**Problem details**
Faithfully repeat each entry below, minus the pictures.

--- Material to process Enclosed Below ---

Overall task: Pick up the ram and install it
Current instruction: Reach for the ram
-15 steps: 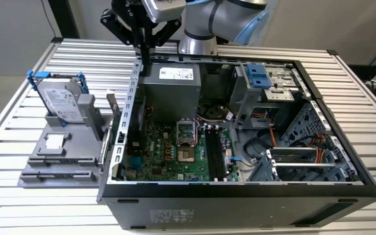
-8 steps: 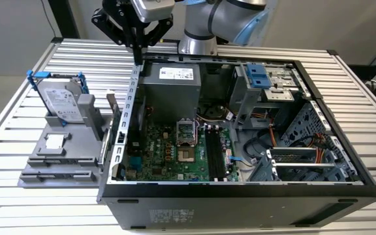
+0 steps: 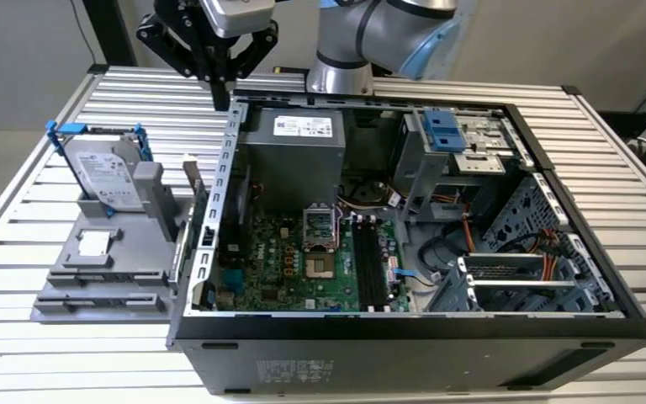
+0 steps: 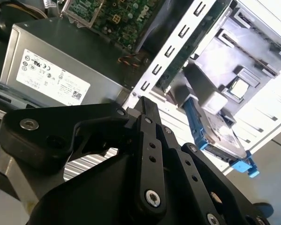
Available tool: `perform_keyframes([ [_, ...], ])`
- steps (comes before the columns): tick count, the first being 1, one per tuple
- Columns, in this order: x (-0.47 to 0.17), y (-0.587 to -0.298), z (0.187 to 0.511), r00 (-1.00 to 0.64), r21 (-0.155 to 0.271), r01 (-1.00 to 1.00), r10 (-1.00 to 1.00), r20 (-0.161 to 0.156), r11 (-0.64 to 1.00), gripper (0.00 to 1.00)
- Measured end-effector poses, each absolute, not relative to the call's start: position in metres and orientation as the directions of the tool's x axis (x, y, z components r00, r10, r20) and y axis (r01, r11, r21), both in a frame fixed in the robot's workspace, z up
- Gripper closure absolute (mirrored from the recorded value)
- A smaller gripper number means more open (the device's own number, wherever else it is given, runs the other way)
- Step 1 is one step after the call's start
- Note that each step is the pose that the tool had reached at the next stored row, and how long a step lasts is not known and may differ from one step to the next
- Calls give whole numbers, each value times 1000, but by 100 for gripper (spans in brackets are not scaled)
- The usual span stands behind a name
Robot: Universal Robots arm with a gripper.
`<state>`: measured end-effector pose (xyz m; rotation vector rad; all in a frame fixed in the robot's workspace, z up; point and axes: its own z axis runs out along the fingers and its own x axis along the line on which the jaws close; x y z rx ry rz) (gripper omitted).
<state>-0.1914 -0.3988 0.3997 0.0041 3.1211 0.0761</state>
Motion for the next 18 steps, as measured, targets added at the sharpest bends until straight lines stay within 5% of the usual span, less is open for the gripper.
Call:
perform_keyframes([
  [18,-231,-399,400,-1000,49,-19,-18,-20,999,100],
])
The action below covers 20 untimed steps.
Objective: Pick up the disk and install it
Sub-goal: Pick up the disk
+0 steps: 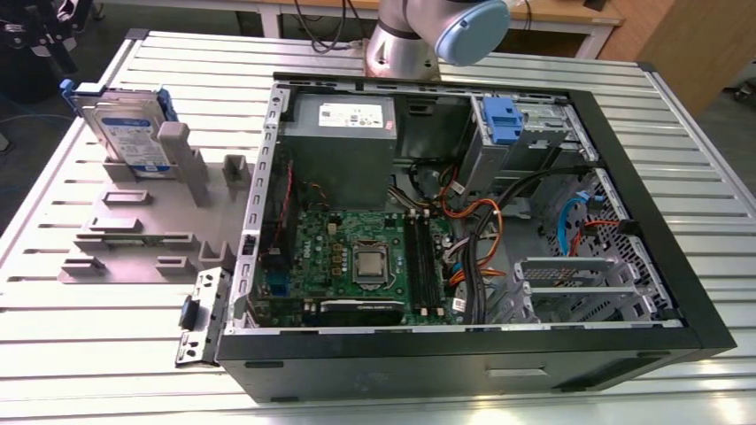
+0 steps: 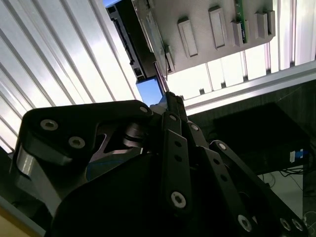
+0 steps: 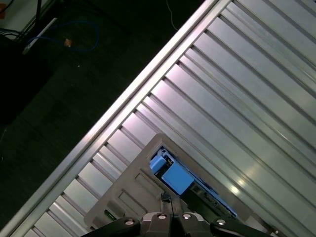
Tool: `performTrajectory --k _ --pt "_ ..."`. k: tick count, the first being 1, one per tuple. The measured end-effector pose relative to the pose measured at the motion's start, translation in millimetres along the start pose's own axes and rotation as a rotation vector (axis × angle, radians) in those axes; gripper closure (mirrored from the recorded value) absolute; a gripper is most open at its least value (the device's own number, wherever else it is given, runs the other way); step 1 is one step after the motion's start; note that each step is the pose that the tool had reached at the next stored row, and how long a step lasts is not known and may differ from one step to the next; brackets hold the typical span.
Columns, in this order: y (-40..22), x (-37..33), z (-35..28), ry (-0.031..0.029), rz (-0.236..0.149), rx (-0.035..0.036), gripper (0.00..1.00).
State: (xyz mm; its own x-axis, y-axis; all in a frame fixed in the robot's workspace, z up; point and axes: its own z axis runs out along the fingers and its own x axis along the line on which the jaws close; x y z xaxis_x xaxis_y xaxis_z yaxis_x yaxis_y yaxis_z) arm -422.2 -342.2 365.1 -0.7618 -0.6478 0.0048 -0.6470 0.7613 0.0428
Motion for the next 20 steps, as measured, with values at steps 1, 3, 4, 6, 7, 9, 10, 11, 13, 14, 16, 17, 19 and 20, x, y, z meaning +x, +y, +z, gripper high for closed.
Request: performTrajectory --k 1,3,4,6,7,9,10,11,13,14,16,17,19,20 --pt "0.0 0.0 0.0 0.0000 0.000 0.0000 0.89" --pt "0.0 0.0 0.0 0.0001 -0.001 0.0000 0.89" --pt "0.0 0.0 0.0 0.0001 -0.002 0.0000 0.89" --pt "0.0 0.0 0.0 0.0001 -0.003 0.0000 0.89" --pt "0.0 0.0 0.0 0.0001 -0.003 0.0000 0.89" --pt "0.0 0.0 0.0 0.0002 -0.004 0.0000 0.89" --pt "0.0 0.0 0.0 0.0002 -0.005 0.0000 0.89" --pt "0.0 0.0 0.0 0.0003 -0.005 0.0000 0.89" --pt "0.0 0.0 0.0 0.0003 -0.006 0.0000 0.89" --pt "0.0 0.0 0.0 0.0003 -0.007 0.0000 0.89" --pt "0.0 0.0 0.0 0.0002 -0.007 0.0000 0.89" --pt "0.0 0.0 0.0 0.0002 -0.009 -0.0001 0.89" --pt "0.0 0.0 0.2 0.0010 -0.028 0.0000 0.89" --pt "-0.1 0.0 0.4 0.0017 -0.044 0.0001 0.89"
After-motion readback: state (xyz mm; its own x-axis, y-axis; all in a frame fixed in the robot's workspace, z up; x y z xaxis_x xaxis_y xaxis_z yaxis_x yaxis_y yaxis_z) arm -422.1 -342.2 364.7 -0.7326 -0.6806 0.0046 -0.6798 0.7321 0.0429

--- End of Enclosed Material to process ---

**Written answer**
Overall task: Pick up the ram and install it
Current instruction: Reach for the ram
-15 steps: 
-8 steps: 
+0 steps: 
+0 steps: 
Available tool: `perform_keyframes([ [_, ...], ])`
- steps (comes before the columns): tick count, the first being 1, one per tuple
- Columns, in this order: x (-0.47 to 0.17), y (-0.587 to -0.298), z (0.187 to 0.511), r00 (-1.00 to 0.64), r21 (-0.155 to 0.271), r01 (-1.00 to 1.00), r10 (-1.00 to 1.00), r20 (-0.161 to 0.156), r11 (-0.64 to 1.00), gripper (0.00 to 1.00)
- Measured end-effector poses, each absolute, not relative to the call's start: position in metres and orientation as the directions of the tool's x axis (x, y, z components r00, r10, r20) and y axis (r01, r11, r21), both in a frame fixed in the robot's workspace, z up
- Gripper closure absolute (mirrored from the recorded value)
- A smaller gripper number means more open (the device's own number, wherever else it is given, runs the other way)
- Step 1 is one step after the call's start
- Note that each step is the pose that the tool had reached at the next stored row, and how long a step lasts is not known and may differ from one step to the next
- Calls give whole numbers, each value times 1000, but by 100 for gripper (spans in brackets are not scaled)
- The usual span stands behind a name
Robot: Universal Robots arm with a gripper.
`<state>`: measured end-effector pose (xyz m; rotation vector rad; all in a frame fixed in the robot's workspace, z up; point and axes: its own z axis runs out along the fingers and its own x axis along the line on which the jaws close; x y z rx ry rz) (gripper omitted).
<state>-0.1914 -0.3988 0.3997 0.0041 3.1211 0.0761</state>
Motion for the next 18 steps, as measured, targets added at the sharpest bends until straight lines stay within 5% of the usual span, less is open for the gripper.
Call:
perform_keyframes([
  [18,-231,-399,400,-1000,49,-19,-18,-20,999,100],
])
The action below covers 20 untimed steps.
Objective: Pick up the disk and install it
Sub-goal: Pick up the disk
+0 steps: 
+0 steps: 
+0 steps: 
Tool: `performTrajectory --k _ --pt "_ ..."`. k: tick count, the first being 1, one per tuple. The measured end-effector pose relative to the pose measured at the motion's start, translation in millimetres along the start pose's own axes and rotation as a rotation vector (axis × angle, radians) in those axes; gripper closure (mirrored from the recorded value) absolute; a gripper is most open at its least value (the device's own number, wherever else it is given, runs the other way); step 1 is one step after the motion's start; note that each step is the pose that the tool had reached at the next stored row, and how long a step lasts is not known and may differ from one step to the next; brackets hold the typical span.
Columns, in this order: y (-40..22), x (-37..33), z (-35..28), ry (-0.031..0.029), rz (-0.236..0.149), rx (-0.035..0.036), gripper (0.00..1.00).
State: (xyz mm; its own x-axis, y-axis; all in a frame fixed in the robot's workspace, z up; point and axes: its own z axis runs out along the fingers and its own x axis along the line on which the jaws close; x y z xaxis_x xaxis_y xaxis_z yaxis_x yaxis_y yaxis_z) arm -422.2 -342.2 365.1 -0.7618 -0.6478 0.0048 -0.6470 0.7613 0.0428
Motion for the next 20 steps, as measured, with values at steps 1, 3, 4, 6, 7, 9, 10, 11, 13, 14, 16, 17, 19 and 20, x, y, z meaning +x, +y, +z, gripper high for closed.
Request: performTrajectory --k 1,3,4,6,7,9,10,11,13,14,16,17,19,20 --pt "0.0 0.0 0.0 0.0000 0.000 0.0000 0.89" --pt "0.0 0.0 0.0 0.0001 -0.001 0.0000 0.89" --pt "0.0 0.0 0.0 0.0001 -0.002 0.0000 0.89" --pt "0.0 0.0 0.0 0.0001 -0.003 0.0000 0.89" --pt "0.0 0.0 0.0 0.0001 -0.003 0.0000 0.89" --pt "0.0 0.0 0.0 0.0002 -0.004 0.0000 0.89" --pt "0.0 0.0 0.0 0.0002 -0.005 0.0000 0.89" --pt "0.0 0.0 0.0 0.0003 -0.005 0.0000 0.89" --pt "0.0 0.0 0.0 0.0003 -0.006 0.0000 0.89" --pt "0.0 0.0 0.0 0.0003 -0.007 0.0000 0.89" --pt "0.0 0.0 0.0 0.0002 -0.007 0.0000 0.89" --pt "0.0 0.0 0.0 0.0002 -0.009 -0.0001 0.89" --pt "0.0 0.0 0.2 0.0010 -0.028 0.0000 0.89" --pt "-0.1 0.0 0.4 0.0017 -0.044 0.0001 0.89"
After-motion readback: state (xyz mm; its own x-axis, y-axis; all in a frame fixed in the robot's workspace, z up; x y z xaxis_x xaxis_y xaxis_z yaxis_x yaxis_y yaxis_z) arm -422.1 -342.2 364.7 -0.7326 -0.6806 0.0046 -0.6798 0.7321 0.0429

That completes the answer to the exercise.